29 de marzo de 2013

Todo en la Cruz. Morir con Él.

                                           Cristo crucificado
                                               Cristo Crucificado, El Greco


                               Si el grano de trigo no cae en tierra y muere, queda infecundo;
                               pero si muere, da mucho fruto.
                                                                                                Juan 12, 24

            Toda la historia cabe en ese instante. En esa cruz están todos los mundos posibles, y, en ese cuerpo que agoniza, cabe toda la humanidad: la muerta, la viva, la por nacer. En ese dolor supremo, están contenidos los dolores del universo de todas las épocas. En ese amor extremo y perfecto, cabe todo el amor imperfecto de todos los hombres que han esperado, muchas veces sin saber que lo esperaban, un salvador que les abriera las puertas de la Vida.
            ¿Nos atrevemos a morir con Él para poder resucitar y alumbrar nueva vida? ¿Nos dejamos fascinar, llenar y transformar por su enseñanza y su ejemplo, hasta el punto de seguirle hasta el final?
No van a torturarnos ni a clavarnos a una cruz, solo se nos pide que le sigamos en el amor y que, como Él, perdonemos sin límite y amemos sin reservas. Pero, para amar de verdad, con el corazón abierto y generoso de los hijos de Dios, para vivir el amor consciente e incondicionado que somos, hace falta que algo muera en nosotros, precisamente lo que no somos en esencia, lo que nos lastra y esclaviza, lo que nos mantiene aferrados a la representación de este mundo, que ha de pasar, que ya está pasando.
Creemos en Jesucristo, le amamos como podemos o sabemos, queremos ser sus discípulos… Pero a casi todos nos falta un “empujón final”, una asignatura pendiente e imprescindible que nos permita comprender el mensaje del Maestro en toda su profundidad, el amor a Dios y el amor al prójimo, que a veces nos queda tan grande, tan lejano, o solo tan incómodo para nuestro egoísmo.
Para poder asimilar la dimensión de la resurrección a la que estamos llamados, y empezar a experimentarla ya, ahora, con su poder transformador, necesitamos haber atravesado la muerte previa a la muerte física, la que hace posible el segundo nacimiento del que Jesús habló a Nicodemo, y a todos nosotros. Tenemos que mirarnos por dentro, sin excusas ni mentiras, implacablemente, y renunciar, aunque cueste, aunque duela, a todo aquello que sobra, que estorba, que nos falsea y deforma, que endurece y cierra el corazón.
Solo así, muriendo antes de morir, podemos llegar a ser verdaderos discípulos, dispuestos a beber Su cáliz, necesario para experimentar la aurora de un nuevo día.

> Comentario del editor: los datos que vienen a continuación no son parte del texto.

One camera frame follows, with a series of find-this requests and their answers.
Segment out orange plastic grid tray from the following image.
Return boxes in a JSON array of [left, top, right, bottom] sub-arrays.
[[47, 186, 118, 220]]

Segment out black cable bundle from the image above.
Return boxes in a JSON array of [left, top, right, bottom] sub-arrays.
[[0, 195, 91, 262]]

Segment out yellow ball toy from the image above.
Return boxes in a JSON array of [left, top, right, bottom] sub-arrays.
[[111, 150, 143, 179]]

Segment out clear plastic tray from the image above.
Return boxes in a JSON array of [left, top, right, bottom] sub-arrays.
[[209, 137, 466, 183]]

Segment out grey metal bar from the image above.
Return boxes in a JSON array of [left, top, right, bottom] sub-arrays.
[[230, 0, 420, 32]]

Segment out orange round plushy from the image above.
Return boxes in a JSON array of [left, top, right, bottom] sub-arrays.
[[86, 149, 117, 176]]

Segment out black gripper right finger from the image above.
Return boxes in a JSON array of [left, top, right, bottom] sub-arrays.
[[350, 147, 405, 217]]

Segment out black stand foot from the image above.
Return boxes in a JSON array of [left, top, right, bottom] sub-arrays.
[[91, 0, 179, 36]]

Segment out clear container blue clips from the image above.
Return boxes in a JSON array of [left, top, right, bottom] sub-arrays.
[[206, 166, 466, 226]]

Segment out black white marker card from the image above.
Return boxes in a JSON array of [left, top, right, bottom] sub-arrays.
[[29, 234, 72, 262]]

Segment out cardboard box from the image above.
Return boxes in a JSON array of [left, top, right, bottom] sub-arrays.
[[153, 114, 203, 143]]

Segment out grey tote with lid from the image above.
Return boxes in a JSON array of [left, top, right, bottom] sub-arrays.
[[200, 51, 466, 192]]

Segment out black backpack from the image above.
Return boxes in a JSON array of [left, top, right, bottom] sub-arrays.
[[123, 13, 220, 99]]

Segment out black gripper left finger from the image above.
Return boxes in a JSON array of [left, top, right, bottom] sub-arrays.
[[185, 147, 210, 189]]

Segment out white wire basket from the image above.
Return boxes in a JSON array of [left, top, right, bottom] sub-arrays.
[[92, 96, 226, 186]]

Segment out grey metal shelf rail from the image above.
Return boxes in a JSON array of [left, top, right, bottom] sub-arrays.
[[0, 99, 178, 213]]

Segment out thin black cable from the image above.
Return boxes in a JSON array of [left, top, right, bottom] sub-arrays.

            En estos días santos, la poesía, capaz de llegar hasta donde la mente no alcanza, nos ayuda a meditar y contemplar los Misterios. Como este poema del anónimo autor (¿quizá Lope de Vega?), claramente enamorado, y, por eso, valiente y libre:

No me mueve, mi Dios, para quererte
el cielo que me tienes prometido,
ni me mueve el infierno tan temido
para dejar por eso de ofenderte.

Tú me mueves, Señor, muéveme el verte
clavado en una cruz y escarnecido,
muéveme ver tu cuerpo tan herido,
muévenme tus afrentas y tu muerte.

Muéveme, en fin, tu amor, y en tal manera,
que aunque no hubiera cielo, yo te amara,
y aunque no hubiera infierno, te temiera.

No me tienes que dar porque te quiera,
pues aunque lo que espero no esperara,
lo mismo que te quiero te quisiera.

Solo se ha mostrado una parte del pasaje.